Utilize social support. Find an exercise partner, hire a personal
trainer, or exercise in a group setting. A training partner or
exercise instructor can provide feedback, assistance, and motivation.
Participate in physical activities with your spouse, family,
or friends. Be creative. Every week take turns having family
members choose their favorite family activity.
Share your goals with those close to you or others that are
likely to ask you about your progress. Ask them for their support.
Having explained that you have set aside a particular time to
exercise can potentially minimize future conflicts or misunderstandings.
Those close to you will have the opportunity to understand the
importance of your goals and the time you have set aside for
them.
Write your goals on paper and post them where they are in
view for you to see every day (e.g. refrigerator, mirror, date
book, etc.). Some people may even find it helpful to sign a personal
fitness contract with their personal trainer or friend.
Monitor your progress. Record your activity and progress in
an exercise diary or log. You can even record your diet in a
journal or a food exchange check list. Consider purchasing an
electronic monitoring gadget like a pedometer, heart rate monitor,
or stop watch to track your progress.
Find an exercise professional who can monitor your progress.
Regular fitness tests can objectively measure the effectiveness
of your program and can possibly save you months or even years
of hard work. If progress is not significant, immediate changes
can be made to your program. A fitness professional can help
you decide the tests most compatible with your fitness goals
and how often you should test.
Although some individuals may thrive on competition, many
beginners may get discouraged when they compare their fitness
levels and abilities with others.
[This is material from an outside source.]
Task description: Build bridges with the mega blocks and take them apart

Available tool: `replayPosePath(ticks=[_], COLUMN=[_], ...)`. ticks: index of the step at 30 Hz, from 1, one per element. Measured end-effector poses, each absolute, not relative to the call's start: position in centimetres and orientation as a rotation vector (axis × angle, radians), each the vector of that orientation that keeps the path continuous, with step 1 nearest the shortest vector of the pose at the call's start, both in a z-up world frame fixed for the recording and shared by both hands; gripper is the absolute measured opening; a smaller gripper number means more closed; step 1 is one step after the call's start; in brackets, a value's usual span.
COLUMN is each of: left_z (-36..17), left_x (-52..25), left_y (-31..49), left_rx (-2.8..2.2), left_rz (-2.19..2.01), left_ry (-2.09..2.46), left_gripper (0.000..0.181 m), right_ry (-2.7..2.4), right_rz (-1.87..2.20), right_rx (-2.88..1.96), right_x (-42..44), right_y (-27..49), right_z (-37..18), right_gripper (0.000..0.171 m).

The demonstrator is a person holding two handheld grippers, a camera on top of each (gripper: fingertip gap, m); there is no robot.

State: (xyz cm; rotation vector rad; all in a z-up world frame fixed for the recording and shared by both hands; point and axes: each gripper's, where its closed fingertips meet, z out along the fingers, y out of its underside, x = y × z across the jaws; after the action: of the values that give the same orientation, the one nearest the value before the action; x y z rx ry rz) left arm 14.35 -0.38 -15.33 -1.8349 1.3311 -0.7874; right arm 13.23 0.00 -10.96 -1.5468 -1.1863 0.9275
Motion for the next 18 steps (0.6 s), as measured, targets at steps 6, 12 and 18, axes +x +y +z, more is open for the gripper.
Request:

Comparing yourself to others
may bring about either disappointment or conceit. Remember, it
is not so important where you are today as it is where you will
be tomorrow.
Certainly you do not need to implement every strategy outlined
in this article. Start out with the techniques you believe will
have the most impact in your adherence to your program: find
activities you find fun and convenient, set goals, start out
gradually, monitor your progress, perform a variety of exercises
and activities, use diversions, and utilize social support.